First things first - is the US really capitalist? US is closer to corporatist.

Many of the wealthy 1% in Wall Street became wealthy not through honest endeavour, but through corruption, which is supported by the State.

The problem is not capitalism, the problem is corporatism (incestuous relationship between State and Big companies).

Income inequality is not really a big problem in US as upward mobility still holds - provided you have a father in the house (http://www.econ.brown.edu/fac/glenn_Loury/louryhomepage/teaching/Ec...(JEG)%201996.pdf)

It is family breakdown that is the primary cause of income inequality, that's a social problem that capitalism cannot address.

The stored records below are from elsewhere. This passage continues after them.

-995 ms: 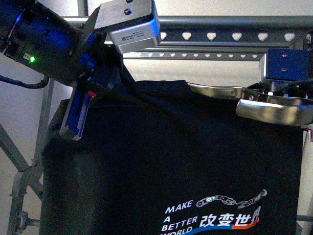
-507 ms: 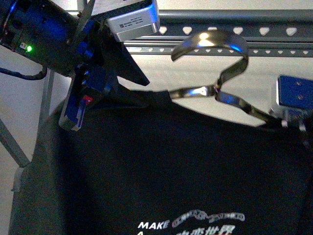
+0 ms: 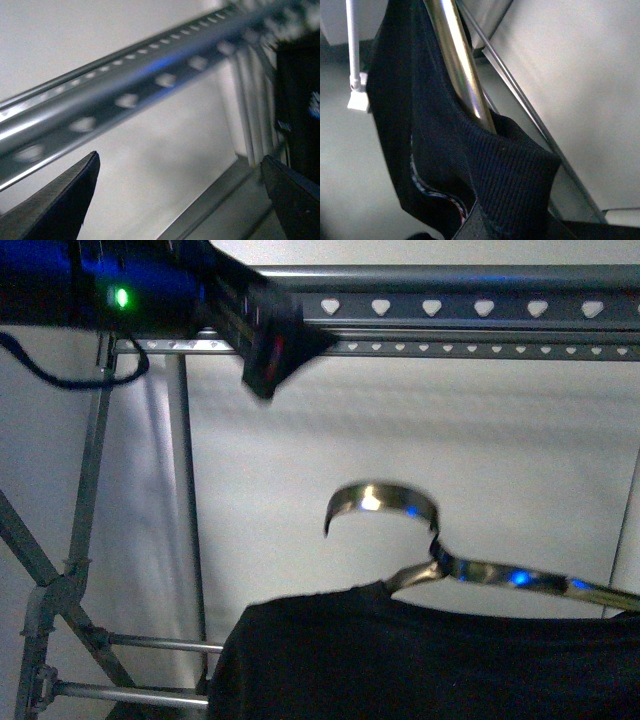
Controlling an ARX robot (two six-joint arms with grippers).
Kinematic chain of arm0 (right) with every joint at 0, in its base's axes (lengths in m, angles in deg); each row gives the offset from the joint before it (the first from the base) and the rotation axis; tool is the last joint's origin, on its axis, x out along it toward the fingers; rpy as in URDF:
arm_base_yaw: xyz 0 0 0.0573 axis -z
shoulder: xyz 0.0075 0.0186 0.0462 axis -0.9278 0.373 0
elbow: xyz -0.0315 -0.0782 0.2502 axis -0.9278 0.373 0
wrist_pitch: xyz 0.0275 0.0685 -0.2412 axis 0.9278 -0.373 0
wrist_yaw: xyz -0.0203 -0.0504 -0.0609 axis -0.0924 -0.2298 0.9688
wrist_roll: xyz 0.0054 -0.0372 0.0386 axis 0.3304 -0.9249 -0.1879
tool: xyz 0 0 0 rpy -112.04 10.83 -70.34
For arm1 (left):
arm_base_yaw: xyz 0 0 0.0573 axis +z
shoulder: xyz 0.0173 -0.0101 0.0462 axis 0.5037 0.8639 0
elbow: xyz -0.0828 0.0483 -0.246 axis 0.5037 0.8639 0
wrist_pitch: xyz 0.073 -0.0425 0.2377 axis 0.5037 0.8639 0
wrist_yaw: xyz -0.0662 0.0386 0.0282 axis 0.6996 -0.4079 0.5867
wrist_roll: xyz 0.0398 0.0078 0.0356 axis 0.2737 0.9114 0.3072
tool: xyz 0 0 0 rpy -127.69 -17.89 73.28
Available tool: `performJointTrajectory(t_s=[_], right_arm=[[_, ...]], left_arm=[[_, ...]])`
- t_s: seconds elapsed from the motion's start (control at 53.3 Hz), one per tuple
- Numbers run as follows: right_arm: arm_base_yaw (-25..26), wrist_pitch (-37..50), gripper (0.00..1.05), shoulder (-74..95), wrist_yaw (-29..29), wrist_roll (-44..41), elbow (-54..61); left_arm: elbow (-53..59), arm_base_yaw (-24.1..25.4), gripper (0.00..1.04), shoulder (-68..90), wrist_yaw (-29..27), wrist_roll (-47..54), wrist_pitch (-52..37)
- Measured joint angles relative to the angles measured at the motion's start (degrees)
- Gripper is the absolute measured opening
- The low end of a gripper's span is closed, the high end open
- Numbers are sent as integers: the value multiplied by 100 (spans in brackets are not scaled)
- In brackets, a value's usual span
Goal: Hang clothes on hanger
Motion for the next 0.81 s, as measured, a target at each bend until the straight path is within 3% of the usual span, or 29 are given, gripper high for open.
performJointTrajectory(t_s=[0.113, 0.263, 0.338, 0.413, 0.582, 0.807], right_arm=[[323, -444, 3, -763, -170, 1019, 98], [647, -931, 3, -1506, -505, 2487, -153], [682, -975, 3, -1419, -472, 3104, -577], [682, -1067, 3, -1108, -411, 3604, -1060], [614, -1141, 3, -66, 111, 4666, -2194], [520, -1023, 3, 1132, 525, 5796, -3119]], left_arm=[[-428, 227, 98, -109, -1174, -1797, 352], [-332, 476, 98, -361, -1491, -3073, 461], [-81, 494, 85, -774, -2465, -2583, 1523], [723, 529, 72, -1314, -2684, -2118, 1515], [2723, 581, 42, -2476, -2651, -1718, 640], [4441, 782, 4, -3161, -2494, -1637, -50]])
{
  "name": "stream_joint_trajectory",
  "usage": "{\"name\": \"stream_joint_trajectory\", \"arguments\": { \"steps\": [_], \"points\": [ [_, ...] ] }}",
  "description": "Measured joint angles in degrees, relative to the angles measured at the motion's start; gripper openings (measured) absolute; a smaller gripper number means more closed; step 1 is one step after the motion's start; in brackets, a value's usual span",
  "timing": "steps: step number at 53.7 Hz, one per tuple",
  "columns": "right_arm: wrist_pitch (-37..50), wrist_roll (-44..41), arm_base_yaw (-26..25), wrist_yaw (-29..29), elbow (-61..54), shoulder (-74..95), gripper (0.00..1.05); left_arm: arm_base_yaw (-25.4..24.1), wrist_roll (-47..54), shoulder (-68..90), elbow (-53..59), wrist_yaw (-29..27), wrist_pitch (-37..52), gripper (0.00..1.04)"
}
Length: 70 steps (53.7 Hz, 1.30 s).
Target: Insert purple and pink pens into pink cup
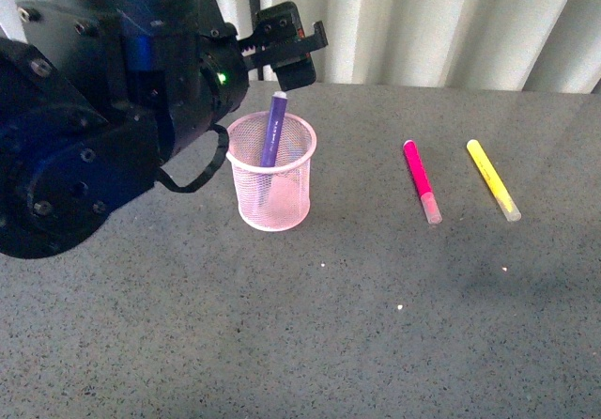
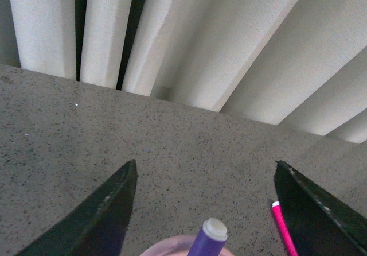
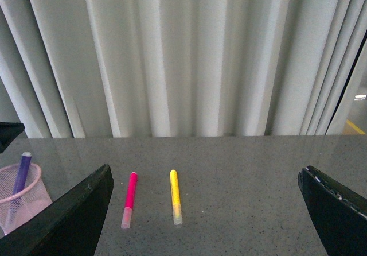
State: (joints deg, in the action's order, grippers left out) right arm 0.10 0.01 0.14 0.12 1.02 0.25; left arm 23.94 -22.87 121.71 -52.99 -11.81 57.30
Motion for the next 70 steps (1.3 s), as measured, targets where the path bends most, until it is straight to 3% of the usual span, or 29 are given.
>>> {"name": "stream_joint_trajectory", "arguments": {
  "steps": [6, 14, 26, 31, 36, 39, 56, 70],
  "points": [
    [0.00, -0.02, 0.00, 0.00, 0.00, 0.00, 0.98, -1.40, 6.10, -10.60, 3.54, 2.82, -13.42, 1.00],
    [0.00, -0.02, 0.00, 0.00, 0.00, 0.00, 0.98, -4.96, 14.78, -28.79, 8.61, 9.07, -37.55, 0.98],
    [0.00, -0.02, 0.00, -0.02, 0.00, 0.00, 0.98, -6.25, 17.99, -35.21, 9.66, 9.03, -42.05, 0.98],
    [0.00, -0.02, 0.00, -0.02, 0.00, 0.00, 0.98, -6.03, 20.63, -33.48, 17.79, -2.16, -19.65, 0.82],
    [0.00, 0.00, 0.00, 0.07, 0.00, 0.00, 0.98, -7.89, 21.62, -35.52, 25.83, -2.99, -3.50, 0.66],
    [0.00, 0.00, 0.00, 0.04, 0.00, 0.00, 0.98, -9.14, 21.79, -38.05, 28.57, -2.27, 0.26, 0.57],
    [0.00, 0.00, 0.00, 0.00, 0.00, 0.00, 0.98, -14.73, 22.34, -51.15, 40.52, 3.06, -0.02, 0.04],
    [0.00, 0.00, 0.00, -0.02, 0.00, 0.00, 0.98, -18.84, 22.47, -62.73, 49.20, 6.93, -3.21, 0.04]
  ]
}}
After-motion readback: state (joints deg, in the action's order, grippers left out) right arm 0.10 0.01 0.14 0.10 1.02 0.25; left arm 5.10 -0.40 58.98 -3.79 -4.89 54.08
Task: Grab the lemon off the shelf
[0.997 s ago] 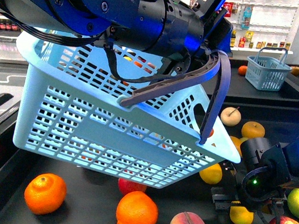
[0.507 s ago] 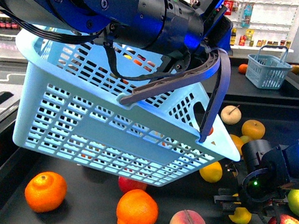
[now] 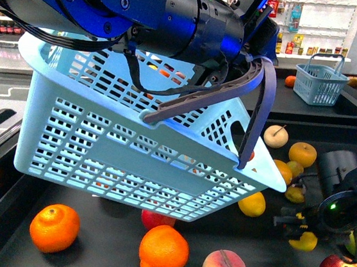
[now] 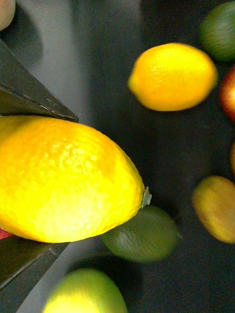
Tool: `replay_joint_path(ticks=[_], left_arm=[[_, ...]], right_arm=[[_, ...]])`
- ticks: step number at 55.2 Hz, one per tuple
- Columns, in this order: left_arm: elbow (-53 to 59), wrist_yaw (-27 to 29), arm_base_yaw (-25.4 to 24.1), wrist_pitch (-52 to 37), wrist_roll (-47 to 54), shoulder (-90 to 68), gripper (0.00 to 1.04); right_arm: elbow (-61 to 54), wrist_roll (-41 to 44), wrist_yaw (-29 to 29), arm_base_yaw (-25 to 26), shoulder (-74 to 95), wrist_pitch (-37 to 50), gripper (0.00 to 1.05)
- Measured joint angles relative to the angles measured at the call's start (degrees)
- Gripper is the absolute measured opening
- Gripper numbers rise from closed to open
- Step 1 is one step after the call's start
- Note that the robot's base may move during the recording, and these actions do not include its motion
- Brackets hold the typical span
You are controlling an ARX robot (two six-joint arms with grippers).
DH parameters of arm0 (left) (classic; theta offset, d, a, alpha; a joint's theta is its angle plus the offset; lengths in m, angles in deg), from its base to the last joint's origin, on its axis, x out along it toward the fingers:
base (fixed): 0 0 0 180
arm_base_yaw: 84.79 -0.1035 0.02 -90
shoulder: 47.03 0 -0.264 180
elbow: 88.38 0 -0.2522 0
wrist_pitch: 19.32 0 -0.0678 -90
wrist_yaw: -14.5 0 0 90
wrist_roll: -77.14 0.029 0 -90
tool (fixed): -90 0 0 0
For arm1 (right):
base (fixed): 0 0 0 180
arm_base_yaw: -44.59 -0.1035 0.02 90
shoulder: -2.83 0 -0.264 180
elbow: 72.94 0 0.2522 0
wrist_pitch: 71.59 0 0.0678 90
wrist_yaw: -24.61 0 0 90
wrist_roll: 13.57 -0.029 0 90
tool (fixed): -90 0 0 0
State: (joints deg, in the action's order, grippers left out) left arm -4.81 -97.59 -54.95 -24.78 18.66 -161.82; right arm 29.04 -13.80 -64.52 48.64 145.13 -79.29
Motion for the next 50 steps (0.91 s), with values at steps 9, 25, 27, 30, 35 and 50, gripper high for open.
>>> replay_joint_path(ticks=[9,25,27,30,35,50], left_arm=[[0.0,0.0,0.0,0.0,0.0,0.0,0.1],[0.0,0.0,0.0,0.0,0.0,0.0,0.1],[0.0,0.0,0.0,0.0,0.0,0.0,0.1],[0.0,0.0,0.0,0.0,0.0,0.0,0.1],[0.0,0.2,-0.1,0.0,0.0,0.0,0.1],[0.0,0.2,0.0,0.0,0.0,0.0,0.1]], right_arm=[[-4.2,-4.7,-5.6,2.0,-14.9,1.5,0.54],[-5.2,-10.8,-13.6,-3.5,-25.3,0.5,0.54],[-5.2,-11.3,-14.3,-4.5,-25.5,0.3,0.54],[-5.2,-12.1,-15.6,-6.4,-25.5,-0.1,0.54],[-5.4,-13.7,-15.7,-9.0,-25.1,-0.6,0.54],[-7.5,-14.9,-17.4,-11.7,-24.2,0.0,0.54]])
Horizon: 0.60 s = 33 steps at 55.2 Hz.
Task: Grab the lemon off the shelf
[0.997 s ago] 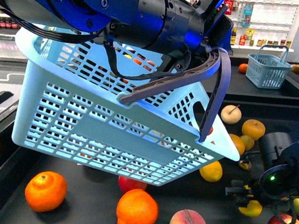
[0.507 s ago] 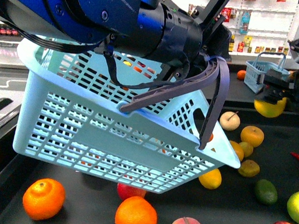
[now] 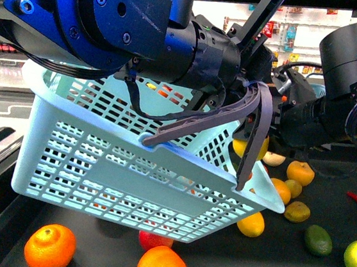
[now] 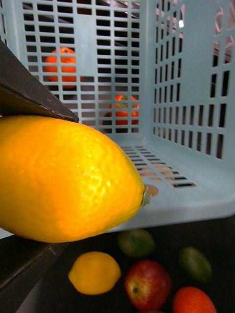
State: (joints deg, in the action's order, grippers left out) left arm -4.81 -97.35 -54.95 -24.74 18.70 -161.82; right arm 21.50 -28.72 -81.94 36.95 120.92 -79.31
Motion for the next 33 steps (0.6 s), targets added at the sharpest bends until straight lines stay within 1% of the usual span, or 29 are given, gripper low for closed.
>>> replay_joint_path(ticks=[3,5,7,13,18,22,25,29,33], left_arm=[[0.0,-0.2,0.0,0.0,0.0,0.0,0.1],[0.0,-0.4,0.0,0.0,-0.1,0.0,0.1],[0.0,-0.4,0.0,0.0,-0.1,0.0,0.1],[0.0,-0.3,0.0,0.0,-0.1,0.0,0.1],[0.0,-0.2,0.0,0.0,-0.1,0.0,0.1],[0.0,-0.2,0.0,0.1,-0.2,0.0,0.1],[0.0,-0.1,0.0,0.1,-0.2,0.0,0.1],[0.0,0.0,0.0,0.1,0.0,0.0,0.1],[0.0,0.0,0.0,0.1,-0.1,0.0,0.1]], right_arm=[[-0.2,-0.3,-0.2,-0.3,0.3,0.0,0.59],[-0.5,-0.4,-0.2,-0.5,0.5,0.1,0.67],[-0.6,-0.4,-0.2,-0.7,0.5,0.2,0.7],[-0.6,-0.4,-0.4,-0.8,0.6,0.3,0.85],[-0.6,0.1,1.2,-0.3,0.6,0.3,0.99],[-0.6,3.5,6.2,0.9,0.6,1.4,0.97],[-0.6,5.1,8.0,1.9,0.6,2.0,0.97],[-0.6,8.7,11.8,4.1,0.6,3.4,0.97],[-0.6,10.3,12.9,6.6,0.6,3.8,0.97]])
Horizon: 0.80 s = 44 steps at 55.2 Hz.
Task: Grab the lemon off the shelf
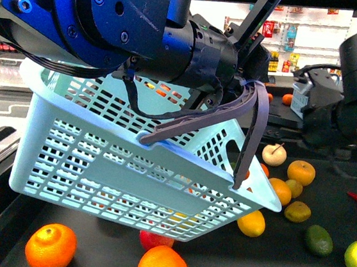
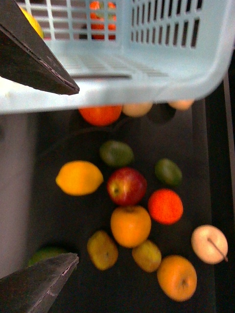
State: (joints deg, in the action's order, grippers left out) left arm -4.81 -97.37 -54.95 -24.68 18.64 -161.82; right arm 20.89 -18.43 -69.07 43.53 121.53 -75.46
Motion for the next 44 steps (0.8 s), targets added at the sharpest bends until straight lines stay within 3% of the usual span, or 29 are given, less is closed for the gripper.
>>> replay_joint_path(ticks=[10,15,44], left_arm=[[0.0,-0.2,0.0,0.0,0.0,0.0,0.1],[0.0,-0.2,0.0,0.0,-0.1,0.0,0.1],[0.0,-0.2,0.0,0.0,-0.1,0.0,0.1]], right_arm=[[1.6,2.0,1.8,6.4,3.5,-0.5,0.97],[2.6,2.3,2.4,6.7,7.8,-1.4,0.97],[20.1,-2.9,2.9,0.0,32.2,-6.9,0.97]])
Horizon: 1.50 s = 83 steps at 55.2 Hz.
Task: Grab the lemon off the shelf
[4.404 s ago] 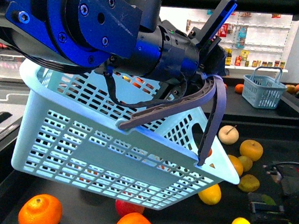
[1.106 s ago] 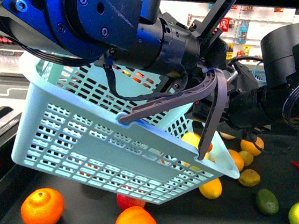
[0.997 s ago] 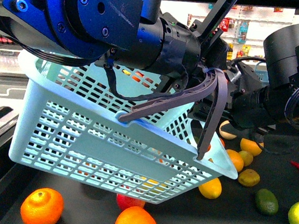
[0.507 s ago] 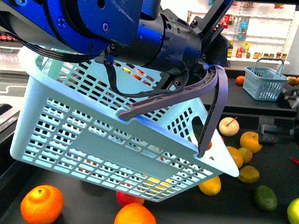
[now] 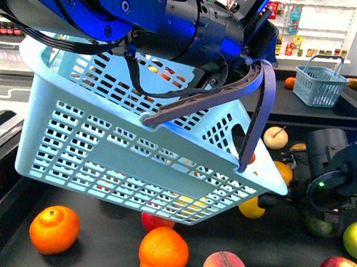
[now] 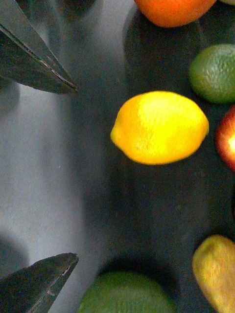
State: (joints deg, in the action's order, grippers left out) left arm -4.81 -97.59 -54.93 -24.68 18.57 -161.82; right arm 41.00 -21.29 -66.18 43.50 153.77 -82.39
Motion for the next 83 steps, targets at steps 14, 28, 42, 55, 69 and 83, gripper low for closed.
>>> replay_joint_path(ticks=[14,28,42,55,69,83], left_arm=[[0.0,0.0,0.0,0.0,0.0,0.0,0.1],[0.0,0.1,0.0,0.0,0.0,0.0,0.1],[0.0,0.2,0.0,0.0,0.0,0.0,0.1],[0.0,0.2,0.0,0.0,0.0,0.0,0.1],[0.0,0.2,0.0,0.0,0.0,0.0,0.1],[0.0,0.2,0.0,0.0,0.0,0.0,0.1]], right_arm=[[11.5,0.0,1.2,-2.3,7.7,-4.1,0.97],[25.2,0.2,2.5,-2.5,16.9,-10.0,0.97],[44.6,0.1,2.7,-3.0,27.7,-20.0,0.97],[58.9,0.0,3.6,-3.4,36.1,-27.5,0.96],[57.8,0.4,3.8,-2.9,35.3,-23.9,0.62],[44.5,2.1,4.1,-1.7,26.7,-16.5,0.57]])
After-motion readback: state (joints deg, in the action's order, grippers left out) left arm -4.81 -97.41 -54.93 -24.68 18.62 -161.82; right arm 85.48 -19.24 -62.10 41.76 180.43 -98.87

Good points. When it comes to restaurants, they have been instituting efficiencies as it is. I have known several food servers, and some of them actually worked two short shifts. One for lunch from 11:30 am to 1:30 pm and a dinner shift from 5:00 pm to 8 pm, which is a pain under any circumstances but especially so if you are taking public transportation across town. Do you go home for a couple hours or hang out somewhere in the interim? Some of the wait staff who worked from 11:30 am to 8 pm suddenly find themselves earning less and in a very inconvenient work situation. 

Some restaurants are already replacing waiters with iPads or Android tablets linked to the kitchen. Wait staff ends up just delivering food for much lower tips.

It all comes back to wealth distribution, unbalanced systems always fail.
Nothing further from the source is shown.